▸ AIM OF THE TASK
Nothing but the pictures may be dropped; the rest of the listing is to be written out exactly.

================

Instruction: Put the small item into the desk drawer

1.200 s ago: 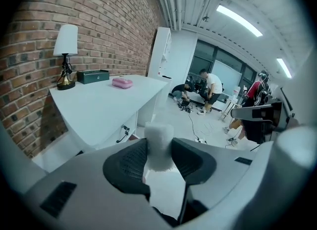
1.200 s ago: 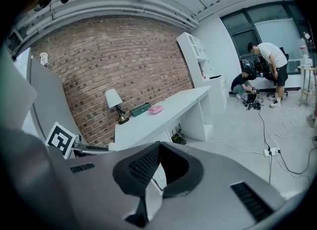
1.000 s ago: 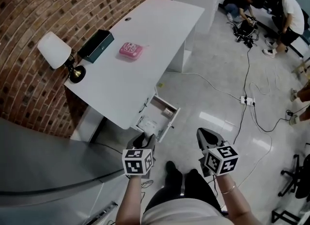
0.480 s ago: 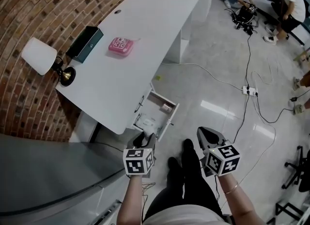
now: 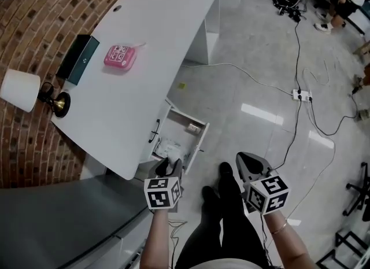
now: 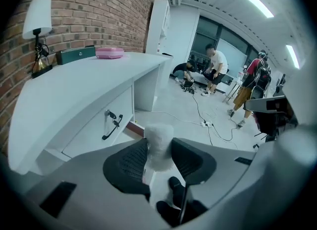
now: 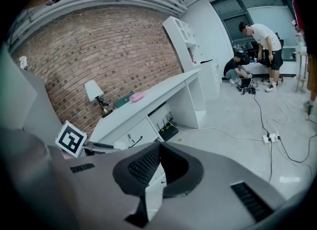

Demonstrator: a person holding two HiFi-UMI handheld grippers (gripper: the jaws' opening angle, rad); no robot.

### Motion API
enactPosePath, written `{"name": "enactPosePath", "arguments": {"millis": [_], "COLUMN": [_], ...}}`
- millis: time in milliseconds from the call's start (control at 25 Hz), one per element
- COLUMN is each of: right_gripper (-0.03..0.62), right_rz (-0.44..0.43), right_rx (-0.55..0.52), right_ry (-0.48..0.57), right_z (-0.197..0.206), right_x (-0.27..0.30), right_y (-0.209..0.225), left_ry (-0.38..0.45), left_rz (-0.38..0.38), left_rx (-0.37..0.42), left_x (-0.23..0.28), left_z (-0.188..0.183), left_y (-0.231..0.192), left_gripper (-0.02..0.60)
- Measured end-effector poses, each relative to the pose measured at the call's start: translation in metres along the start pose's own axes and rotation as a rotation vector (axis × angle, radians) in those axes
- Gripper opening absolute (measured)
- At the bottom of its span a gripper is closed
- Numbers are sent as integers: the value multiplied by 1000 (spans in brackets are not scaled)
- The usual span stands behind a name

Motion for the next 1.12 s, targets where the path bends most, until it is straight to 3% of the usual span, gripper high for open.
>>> {"name": "enactPosePath", "arguments": {"millis": [640,1000,1120], "right_gripper": [8,8,8], "right_rz": [9,18,26], "right_rx": [77,148,168], "right_ry": [-111,-144,-143], "right_z": [74,123,132], "right_x": [97,134,141], "right_y": [107,142,155], "left_ry": [-180,-284,-335], "left_rz": [11,13,2], "left_rx": [65,142,199], "left_x": [195,293,319], "left_z": [52,97,113], "left_y": [-18,-42,-49], "left_gripper": [176,176,176]}}
Point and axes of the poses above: the fingertips, and each gripper's own axes: x forward along the fingers, y to its right, z out of its underside, the point moved 5 cm from there along -x, backward along the fingers, and after that the axes turned 8 degrees about y, right-handed, at the moved point
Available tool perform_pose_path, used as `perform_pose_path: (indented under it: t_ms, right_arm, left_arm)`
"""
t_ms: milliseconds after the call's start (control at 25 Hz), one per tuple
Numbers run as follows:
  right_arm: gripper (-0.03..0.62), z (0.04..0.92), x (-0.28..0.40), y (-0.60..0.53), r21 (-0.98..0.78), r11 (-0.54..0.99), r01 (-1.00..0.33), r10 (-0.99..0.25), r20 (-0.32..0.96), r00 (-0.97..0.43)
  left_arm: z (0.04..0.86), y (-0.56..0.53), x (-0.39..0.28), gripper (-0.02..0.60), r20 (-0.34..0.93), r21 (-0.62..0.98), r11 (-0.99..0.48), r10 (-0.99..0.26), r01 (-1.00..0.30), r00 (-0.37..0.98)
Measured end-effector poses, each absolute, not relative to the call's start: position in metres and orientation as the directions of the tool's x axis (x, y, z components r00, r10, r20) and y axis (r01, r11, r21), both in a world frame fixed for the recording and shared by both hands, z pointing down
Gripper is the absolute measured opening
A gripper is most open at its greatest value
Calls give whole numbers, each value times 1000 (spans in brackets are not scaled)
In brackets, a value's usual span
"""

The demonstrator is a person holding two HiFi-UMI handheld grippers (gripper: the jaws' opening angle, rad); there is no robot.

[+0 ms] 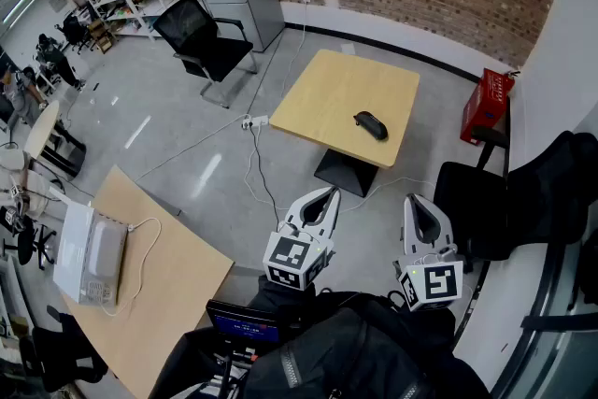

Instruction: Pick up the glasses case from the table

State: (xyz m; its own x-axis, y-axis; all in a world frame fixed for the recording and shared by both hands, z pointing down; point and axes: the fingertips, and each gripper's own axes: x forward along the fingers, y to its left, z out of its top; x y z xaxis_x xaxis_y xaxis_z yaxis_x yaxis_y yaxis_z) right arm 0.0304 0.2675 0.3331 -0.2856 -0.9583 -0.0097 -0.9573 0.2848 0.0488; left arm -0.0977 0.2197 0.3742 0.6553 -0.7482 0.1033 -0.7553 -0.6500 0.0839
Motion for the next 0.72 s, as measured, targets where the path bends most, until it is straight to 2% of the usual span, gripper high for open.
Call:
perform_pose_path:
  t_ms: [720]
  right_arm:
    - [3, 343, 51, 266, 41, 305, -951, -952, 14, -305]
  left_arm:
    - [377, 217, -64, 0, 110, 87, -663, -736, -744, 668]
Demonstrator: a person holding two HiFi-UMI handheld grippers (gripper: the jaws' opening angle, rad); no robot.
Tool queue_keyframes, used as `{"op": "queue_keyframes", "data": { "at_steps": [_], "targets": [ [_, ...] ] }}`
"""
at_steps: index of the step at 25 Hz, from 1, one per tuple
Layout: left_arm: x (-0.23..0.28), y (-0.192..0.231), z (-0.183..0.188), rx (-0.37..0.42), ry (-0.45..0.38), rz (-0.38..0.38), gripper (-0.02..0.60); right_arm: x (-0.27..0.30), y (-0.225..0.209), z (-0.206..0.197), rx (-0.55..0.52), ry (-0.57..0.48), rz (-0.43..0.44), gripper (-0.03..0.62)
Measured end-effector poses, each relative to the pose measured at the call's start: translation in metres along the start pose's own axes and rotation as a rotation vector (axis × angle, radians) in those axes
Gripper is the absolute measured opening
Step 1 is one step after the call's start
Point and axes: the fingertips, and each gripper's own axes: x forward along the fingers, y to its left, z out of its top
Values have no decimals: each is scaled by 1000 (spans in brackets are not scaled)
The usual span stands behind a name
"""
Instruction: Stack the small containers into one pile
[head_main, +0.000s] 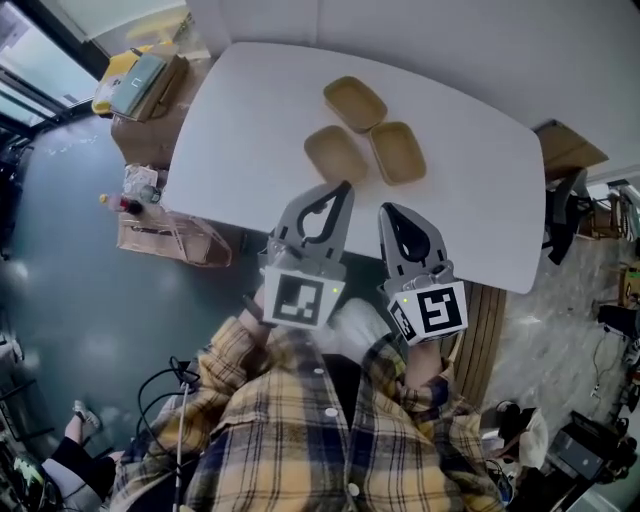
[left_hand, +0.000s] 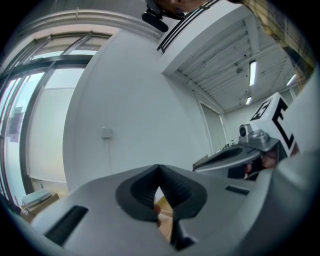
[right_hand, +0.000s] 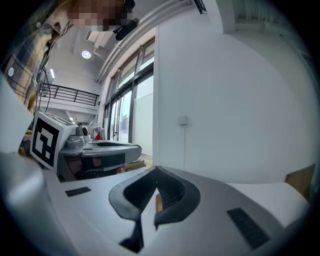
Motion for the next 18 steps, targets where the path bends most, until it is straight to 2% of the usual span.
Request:
{"op": "queue_keyframes", "data": {
  "at_steps": [5,9,15,18],
  "targets": [
    [17,-3,-9,-45,17,-28,18,0,-18,-11,37,41,-41,15],
    [41,-7,-12,-49,16,-24,17,1,-43,-19,49,45,-53,15],
    [85,-14,-9,-51,33,17,18,5,-95,-16,45,37,-30,15],
    [111,-14,-3,-39,30,43,18,19,-122,-17,49,38,10,15]
  ]
}}
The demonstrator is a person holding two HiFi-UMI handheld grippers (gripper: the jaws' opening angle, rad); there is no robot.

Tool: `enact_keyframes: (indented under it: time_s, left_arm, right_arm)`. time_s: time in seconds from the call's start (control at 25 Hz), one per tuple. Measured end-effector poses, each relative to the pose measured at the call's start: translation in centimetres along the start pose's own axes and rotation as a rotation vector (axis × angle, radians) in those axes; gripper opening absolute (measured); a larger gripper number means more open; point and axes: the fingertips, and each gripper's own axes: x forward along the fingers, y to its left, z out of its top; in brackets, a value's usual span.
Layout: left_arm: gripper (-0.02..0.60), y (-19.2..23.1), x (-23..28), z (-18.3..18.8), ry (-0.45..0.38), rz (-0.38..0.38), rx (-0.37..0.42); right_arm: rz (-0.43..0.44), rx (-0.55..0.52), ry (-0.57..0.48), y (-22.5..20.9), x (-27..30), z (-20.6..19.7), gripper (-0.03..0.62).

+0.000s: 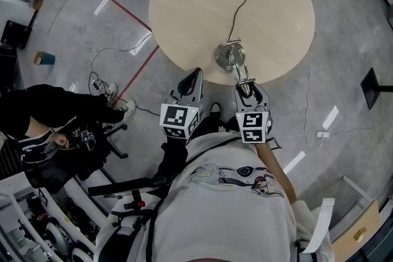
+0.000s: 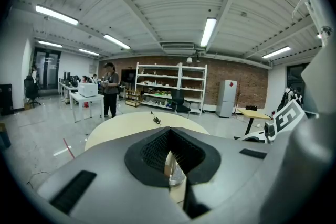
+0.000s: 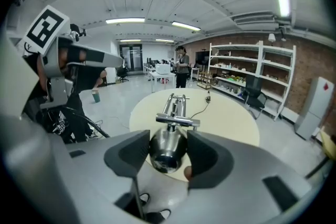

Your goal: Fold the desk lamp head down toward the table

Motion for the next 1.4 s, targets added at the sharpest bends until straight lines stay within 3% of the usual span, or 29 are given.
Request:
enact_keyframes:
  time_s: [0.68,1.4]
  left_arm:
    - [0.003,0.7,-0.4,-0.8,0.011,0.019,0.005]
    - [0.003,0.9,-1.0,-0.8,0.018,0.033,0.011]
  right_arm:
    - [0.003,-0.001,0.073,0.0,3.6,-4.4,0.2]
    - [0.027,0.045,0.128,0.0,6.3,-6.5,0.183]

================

▸ FINAL ANSWER
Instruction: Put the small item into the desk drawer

1.200 s ago: 
1.200 s ago: 
1.000 s ago: 
0.480 s ago: 
now: 
now: 
now: 

Demonstrator: a person holding two HiFi-UMI handheld grippers (gripper: the jaws' opening angle, rad); no robot.

### Motion API
enactPosePath, written `{"name": "enactPosePath", "arguments": {"millis": [_], "COLUMN": [_], ...}}`
- millis: time in milliseconds from the call's start (control at 25 Hz), one per element
- COLUMN is each of: right_gripper (-0.03..0.62), right_rz (-0.44..0.43), right_rx (-0.55..0.52), right_ry (-0.48..0.57), right_z (-0.197..0.206), right_x (-0.27..0.30), right_y (-0.209..0.225), left_ry (-0.38..0.45), left_rz (-0.38..0.38), left_rx (-0.37..0.42), left_x (-0.23..0.28), left_z (-0.188..0.183), left_y (-0.231..0.192), left_gripper (-0.02..0.60)
- Measured end-effector poses, each relative to the pose measured at the call's start: translation in metres along the start pose's own axes and rotation as a rotation vector (axis × angle, radians) in those axes
- Gripper opening absolute (measured)
- At the bottom of its span a gripper is closed
- Numbers are sent as integers: the value multiplied by 1000 (spans in brackets are not scaled)
- The usual span stands behind a name

Motion for the next 1.12 s, targets where the path bends most, until it is straight to 3% of the usual span, gripper high for open.
>>> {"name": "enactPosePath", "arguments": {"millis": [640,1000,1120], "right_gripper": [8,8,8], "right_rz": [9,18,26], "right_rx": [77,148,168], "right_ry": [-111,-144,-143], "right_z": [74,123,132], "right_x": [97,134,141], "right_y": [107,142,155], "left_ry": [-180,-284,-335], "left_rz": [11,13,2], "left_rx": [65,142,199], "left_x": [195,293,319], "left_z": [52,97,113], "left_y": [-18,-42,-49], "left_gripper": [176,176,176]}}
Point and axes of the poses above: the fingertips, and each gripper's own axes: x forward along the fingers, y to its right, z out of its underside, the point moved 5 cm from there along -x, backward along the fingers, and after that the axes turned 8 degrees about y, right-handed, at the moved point
Available tool perform_pose_path, used as `perform_pose_path: (indented under it: t_ms, right_arm, left_arm)`
"""
t_ms: milliseconds after the call's start (control at 25 Hz), one per tuple
Numbers run as follows:
  right_arm: gripper (-0.03..0.62), z (0.04..0.92), x (-0.28..0.40), y (-0.60..0.53), r21 (-0.98..0.78), r11 (-0.54..0.99), r01 (-1.00..0.33), r10 (-0.99..0.25), r20 (-0.32..0.96), r00 (-0.97..0.43)
  left_arm: z (0.04..0.86), y (-0.56..0.53), x (-0.39..0.28), gripper (-0.02..0.60), r20 (-0.34..0.93), r21 (-0.62..0.98), r11 (-0.99..0.48), r10 (-0.99..0.26), r01 (-1.00..0.30), r00 (-0.37..0.98)
Measured end-effector poses, each absolute, not relative to the call's start: position in metres and orientation as the directions of the tool's x axis (x, y, z components r00, r10, r20) and y axis (r01, r11, r21), both in a world frame fixed for the recording and shared by both hands, z pointing down
Gripper is the absolute measured opening
A gripper is most open at its greatest value
Calls give whole numbers, each value times 1000 (spans in brackets are not scaled)
In brackets, a value's usual span
"""

The demonstrator is a person holding two HiFi-UMI handheld grippers (gripper: the jaws' opening angle, rad); there is no robot.

[+0 ms] 

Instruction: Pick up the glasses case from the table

State: (xyz m; its own x-axis, y-axis; all in a world frame fixed for the recording and shared by both hands, z pointing down; point and axes: the fingertips, and each gripper's own axes: x forward along the fingers, y to its left, z out of its top; x y z xaxis_x xaxis_y xaxis_z yaxis_x yaxis_y yaxis_z) right arm 0.0304 0.2675 0.3331 -0.2856 -0.9583 -0.0097 -0.9573 0.2848 0.0488; left arm -0.0977 0.2197 0.3742 0.6553 -0.7482 0.1033 -0.7553 -0.6500 0.0839
Motion for the next 0.72 s, as measured, targets where the path bends most, until it is straight to 2% of the usual span, gripper high for open.
Call:
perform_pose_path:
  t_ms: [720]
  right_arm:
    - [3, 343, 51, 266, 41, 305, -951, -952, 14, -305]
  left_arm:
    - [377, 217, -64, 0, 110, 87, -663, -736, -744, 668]
Demonstrator: a person holding two HiFi-UMI handheld grippers (gripper: the jaws' opening angle, rad); no robot.
Tool queue_keyframes, used as `{"op": "queue_keyframes", "data": { "at_steps": [_], "targets": [ [_, ...] ] }}`
"""
at_steps: index of the step at 25 Hz, from 1, one per tuple
Layout: left_arm: x (-0.23..0.28), y (-0.192..0.231), z (-0.183..0.188), rx (-0.37..0.42), ry (-0.45..0.38), rz (-0.38..0.38), gripper (-0.02..0.60); right_arm: x (-0.27..0.30), y (-0.225..0.209), z (-0.206..0.197), rx (-0.55..0.52), ry (-0.57..0.48), rz (-0.43..0.44), gripper (-0.03..0.62)
Measured end-effector poses, each relative to the pose measured at the call's start: translation in metres along the start pose's own axes and rotation as a rotation vector (axis × angle, radians) in those axes
Gripper is the absolute measured opening
Step 1 is one step after the call's start
Point and axes: the fingertips, and each gripper's own axes: x forward along the fingers, y to its left, z out of its top
Values have no decimals: each is scaled by 1000 (spans in brackets are not scaled)
The usual span stands behind a name
"""
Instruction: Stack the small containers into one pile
[head_main, +0.000s] 
[left_hand, +0.000s] 
[right_hand, +0.000s] 
Motion for the next 18 steps, targets where the path bends most, until it is straight to 2% of the usual span.
Request:
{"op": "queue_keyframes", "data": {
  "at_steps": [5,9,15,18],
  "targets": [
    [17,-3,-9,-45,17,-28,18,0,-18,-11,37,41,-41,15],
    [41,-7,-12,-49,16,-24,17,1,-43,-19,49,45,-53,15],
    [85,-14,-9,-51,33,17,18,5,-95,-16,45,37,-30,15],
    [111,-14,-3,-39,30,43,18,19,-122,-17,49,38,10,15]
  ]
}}
The demonstrator is a person holding two HiFi-UMI handheld grippers (gripper: the jaws' opening angle, rad); there is no robot.

Tool: `enact_keyframes: (indented under it: time_s, left_arm, right_arm)`. time_s: time in seconds from the call's start (control at 25 Hz), one per tuple. Measured end-effector poses, each relative to the pose measured at the call's start: translation in centimetres along the start pose's own axes and rotation as a rotation vector (axis × angle, radians) in those axes; gripper opening absolute (measured); a larger gripper number means more open; point and axes: the fingertips, and each gripper's own axes: x forward along the fingers, y to its left, z out of its top; in brackets, a value's usual span.
Layout: left_arm: gripper (-0.02..0.60), y (-19.2..23.1), x (-23..28), z (-18.3..18.8), ry (-0.45..0.38), rz (-0.38..0.38), rx (-0.37..0.42); right_arm: rz (-0.43..0.44), rx (-0.55..0.52), ry (-0.57..0.48), y (-22.5..20.9), x (-27..30), z (-20.6..19.7), gripper (-0.03..0.62).

+0.000s: 
+0.000s: 
+0.000s: 

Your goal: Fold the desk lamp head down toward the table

Motion for the next 1.4 s, targets added at the sharpest bends until straight lines stay within 3% of the usual span, or 29 are given.
Request:
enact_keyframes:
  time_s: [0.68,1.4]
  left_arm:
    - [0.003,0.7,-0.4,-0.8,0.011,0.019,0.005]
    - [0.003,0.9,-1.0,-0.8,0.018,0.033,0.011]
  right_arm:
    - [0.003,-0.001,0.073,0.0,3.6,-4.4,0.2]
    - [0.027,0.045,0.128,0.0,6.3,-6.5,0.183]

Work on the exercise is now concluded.